C. Note that this can play fairly nicely with parallelization, if you start by having a sorted
list of search terms, which then gets divided into sub-trees of a BST.
iv. You will need to write that index to a file, which can be quickly read back into the data
structure when a user makes a query.
(b) A module to create and maintain the edge graph of the network, and update the hub scores
and authorities of each page, according to the HITS algorithm, as well as the rank given by the
i. Using the arxiv-citations.txt file, build an adjacency graph for the paper citation network.
ii. You may create any extra metadata files you might find useful (e.g. a separate file containing
each paper id along with its row index in the matrix)
iii. Entry Aij of the matrix should be 1 if paper i cites paper j, and 0 otherwise. Note that this
will very likely be a sparse matrix!
iv. Using this matrix, compute PageRank, hub score, and authority score, of each paper, as
described in the course lecture and textbook (Section 9.4.2).
v. Store these scores somewhere (probably in a file of your own formatting choice), to be used
by the search engine later.
5. The actual usage of this system will of course be done by a single program, with a user interface that
allows a user to enter a search query such as “gaussian mixtures” and then it returns a list of papers
(and their authors), ordered by their rank. For multi-word searches, your program should also take
into account which articles have “all” the words, versus only some of the words. You may design your
own system to break ties, or deal with interesting edge cases (e.g. a very high rank page matches only
one word, but only low rank pages match both).
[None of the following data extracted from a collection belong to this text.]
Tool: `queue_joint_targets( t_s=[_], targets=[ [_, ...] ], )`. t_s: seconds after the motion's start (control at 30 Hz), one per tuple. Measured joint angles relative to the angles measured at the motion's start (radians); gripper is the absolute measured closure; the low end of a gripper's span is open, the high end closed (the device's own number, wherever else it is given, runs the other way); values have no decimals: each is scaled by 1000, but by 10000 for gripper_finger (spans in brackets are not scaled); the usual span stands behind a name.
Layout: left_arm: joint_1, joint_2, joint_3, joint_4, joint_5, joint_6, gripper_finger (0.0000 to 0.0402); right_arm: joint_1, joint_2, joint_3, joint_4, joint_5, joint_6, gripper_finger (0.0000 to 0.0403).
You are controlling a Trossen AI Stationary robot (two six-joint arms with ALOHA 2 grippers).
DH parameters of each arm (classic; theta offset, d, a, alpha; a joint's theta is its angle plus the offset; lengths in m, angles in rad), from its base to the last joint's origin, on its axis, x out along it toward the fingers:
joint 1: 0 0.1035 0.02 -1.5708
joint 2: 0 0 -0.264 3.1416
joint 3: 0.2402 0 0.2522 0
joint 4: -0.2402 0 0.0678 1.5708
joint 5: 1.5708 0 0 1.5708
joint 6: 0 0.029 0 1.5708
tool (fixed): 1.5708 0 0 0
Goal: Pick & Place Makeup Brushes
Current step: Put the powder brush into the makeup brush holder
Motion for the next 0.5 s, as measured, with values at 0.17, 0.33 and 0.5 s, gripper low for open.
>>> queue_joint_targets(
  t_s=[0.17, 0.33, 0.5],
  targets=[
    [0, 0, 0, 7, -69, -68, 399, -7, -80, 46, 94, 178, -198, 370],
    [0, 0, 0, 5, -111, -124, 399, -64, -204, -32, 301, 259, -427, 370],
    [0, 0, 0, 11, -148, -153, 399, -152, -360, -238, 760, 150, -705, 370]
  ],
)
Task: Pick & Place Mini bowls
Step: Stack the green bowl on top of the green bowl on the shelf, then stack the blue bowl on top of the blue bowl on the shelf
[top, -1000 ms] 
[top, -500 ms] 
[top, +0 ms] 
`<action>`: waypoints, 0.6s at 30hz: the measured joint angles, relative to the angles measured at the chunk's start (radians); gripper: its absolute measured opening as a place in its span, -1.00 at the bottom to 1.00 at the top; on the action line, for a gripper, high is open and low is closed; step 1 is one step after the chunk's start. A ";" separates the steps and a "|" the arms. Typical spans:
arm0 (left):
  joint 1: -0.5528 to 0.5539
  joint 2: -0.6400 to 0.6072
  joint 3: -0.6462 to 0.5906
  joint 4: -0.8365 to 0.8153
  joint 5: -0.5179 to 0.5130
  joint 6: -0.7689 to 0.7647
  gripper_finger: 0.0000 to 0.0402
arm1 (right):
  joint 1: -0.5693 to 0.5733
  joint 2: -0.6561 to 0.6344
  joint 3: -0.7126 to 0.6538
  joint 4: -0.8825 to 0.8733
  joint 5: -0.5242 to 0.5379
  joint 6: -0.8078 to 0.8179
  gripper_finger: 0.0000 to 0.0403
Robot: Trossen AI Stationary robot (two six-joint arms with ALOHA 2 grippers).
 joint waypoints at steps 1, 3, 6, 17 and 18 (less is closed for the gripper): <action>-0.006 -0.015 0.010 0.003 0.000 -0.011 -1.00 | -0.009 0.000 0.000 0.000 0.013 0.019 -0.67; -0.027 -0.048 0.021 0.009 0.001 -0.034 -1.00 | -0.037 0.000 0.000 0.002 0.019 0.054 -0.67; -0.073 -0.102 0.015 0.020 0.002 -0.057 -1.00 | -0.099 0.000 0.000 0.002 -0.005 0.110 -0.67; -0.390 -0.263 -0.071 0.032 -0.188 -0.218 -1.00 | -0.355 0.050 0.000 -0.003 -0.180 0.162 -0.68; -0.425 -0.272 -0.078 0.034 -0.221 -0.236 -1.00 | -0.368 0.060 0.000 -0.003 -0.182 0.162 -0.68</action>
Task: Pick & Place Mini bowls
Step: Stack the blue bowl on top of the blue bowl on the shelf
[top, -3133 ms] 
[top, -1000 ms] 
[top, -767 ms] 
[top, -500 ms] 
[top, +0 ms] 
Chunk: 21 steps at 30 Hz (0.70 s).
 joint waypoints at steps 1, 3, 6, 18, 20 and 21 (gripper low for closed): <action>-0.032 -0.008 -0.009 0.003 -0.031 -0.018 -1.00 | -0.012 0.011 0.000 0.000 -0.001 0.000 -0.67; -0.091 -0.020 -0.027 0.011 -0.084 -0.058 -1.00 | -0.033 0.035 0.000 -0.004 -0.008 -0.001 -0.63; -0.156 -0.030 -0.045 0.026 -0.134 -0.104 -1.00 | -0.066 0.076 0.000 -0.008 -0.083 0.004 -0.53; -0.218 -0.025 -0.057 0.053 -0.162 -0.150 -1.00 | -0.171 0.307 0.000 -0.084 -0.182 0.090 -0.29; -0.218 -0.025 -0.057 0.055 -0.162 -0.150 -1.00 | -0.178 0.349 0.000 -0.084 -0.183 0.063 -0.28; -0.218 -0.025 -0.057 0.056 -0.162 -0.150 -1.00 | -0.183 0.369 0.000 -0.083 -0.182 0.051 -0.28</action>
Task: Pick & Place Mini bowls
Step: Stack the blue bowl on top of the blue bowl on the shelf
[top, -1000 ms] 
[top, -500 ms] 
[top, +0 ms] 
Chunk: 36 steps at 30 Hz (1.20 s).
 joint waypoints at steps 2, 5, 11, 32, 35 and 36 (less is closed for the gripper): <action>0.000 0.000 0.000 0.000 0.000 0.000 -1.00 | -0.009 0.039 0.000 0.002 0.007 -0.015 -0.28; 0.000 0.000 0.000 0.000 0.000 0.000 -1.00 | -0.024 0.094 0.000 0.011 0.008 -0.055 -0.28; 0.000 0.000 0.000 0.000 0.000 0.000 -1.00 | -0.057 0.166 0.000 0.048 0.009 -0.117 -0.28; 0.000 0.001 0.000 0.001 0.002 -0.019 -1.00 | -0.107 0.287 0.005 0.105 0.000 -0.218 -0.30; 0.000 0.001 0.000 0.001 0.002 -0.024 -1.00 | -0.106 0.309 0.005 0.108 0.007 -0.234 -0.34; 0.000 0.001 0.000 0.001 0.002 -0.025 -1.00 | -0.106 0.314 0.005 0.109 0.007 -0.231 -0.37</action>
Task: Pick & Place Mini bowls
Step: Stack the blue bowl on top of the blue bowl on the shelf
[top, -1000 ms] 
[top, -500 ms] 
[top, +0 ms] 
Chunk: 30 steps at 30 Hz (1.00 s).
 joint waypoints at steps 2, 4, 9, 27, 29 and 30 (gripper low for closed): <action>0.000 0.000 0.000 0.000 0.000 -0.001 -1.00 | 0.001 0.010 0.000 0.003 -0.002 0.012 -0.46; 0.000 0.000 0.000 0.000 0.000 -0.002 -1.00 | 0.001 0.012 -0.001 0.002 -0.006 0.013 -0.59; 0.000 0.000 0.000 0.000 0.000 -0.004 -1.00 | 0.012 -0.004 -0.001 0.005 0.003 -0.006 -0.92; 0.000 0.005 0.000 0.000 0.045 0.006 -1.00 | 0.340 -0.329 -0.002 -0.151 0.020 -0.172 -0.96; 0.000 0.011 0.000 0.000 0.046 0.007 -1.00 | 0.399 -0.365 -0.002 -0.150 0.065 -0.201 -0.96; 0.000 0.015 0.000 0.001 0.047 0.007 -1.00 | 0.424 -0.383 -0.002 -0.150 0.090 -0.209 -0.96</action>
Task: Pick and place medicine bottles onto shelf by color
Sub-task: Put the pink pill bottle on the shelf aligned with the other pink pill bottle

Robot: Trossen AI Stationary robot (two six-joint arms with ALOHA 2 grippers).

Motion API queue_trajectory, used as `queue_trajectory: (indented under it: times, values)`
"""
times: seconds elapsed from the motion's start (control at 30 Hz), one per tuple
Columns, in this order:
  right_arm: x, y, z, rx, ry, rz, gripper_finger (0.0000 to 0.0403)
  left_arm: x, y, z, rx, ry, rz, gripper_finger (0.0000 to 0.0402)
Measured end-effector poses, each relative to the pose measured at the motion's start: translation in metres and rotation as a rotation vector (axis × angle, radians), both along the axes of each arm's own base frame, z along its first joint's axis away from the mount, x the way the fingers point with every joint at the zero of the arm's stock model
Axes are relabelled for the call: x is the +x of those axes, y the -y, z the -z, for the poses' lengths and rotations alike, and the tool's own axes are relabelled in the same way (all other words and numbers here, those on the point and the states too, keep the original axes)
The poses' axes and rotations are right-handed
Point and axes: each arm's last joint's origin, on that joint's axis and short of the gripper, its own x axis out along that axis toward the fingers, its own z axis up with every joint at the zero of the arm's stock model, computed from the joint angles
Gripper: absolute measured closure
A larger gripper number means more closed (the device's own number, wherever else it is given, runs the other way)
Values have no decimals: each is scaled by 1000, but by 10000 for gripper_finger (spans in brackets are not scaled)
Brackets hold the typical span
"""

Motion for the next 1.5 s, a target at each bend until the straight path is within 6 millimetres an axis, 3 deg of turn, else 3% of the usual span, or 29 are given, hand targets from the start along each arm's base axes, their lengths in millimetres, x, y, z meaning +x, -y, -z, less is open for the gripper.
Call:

Be sure to document these solutions – that’s where
the software design gets fun!
6. Thoroughly document each module of your search engine, along with a performance study of each.
(a) How long does it take to process the raw data into your index format?
(b) How long does it take to load your database into memory?
(c) How long does it take to return results to a user?
(d) Where is there room for improvement?
(e) Would your program make a decent “Google for research papers” ?
Include a README file to document the problem, its solution, your code, and other required information.
Include a Makefile to compile the project. Be sure to include full and thorough documentation.
Submit a .zip file called Project2[GroupName].zip (with [LastName] replaced with your own last name)
containing your source code, Makefile, and documentation, then upload it to the course MyClasses submission page. Include printouts/logs of successful operations of your program.
If any bonus are completed, be sure to note it in the README file and provide appropriate output to
demonstrate its correctness.
1. (10 pts) Implement sparse matrix encodings and their corresponding usage, to speed up the program
and reduce its memory overhead. Thoroughly benchmark this to see the performance gains you get.
2. (5 pts) Calculate and store some high-level statistics of your network: are there only a few highly-cited
works, or is it more evenly distributed? Proportionally, what trends can you find within topics (looking
at the id to group by topic)? What are the most popular papers? Who are the most prolific authors?
3. (10 pts) Implement a similar ranking system, but for authors! Create a network where authors are
the nodes and there is a link from author i to author j if i ever cites any of j papers. Create another
network where the links are defined by co-authorship: i → j if i and j are authors on the same paper.
What is the structure of these graphs?
4. (10 pts) Implement the Floyd-Warshall algorithm to calculate shortest paths between all nodes in the
graph. Present some example paths between highly-ranking papers.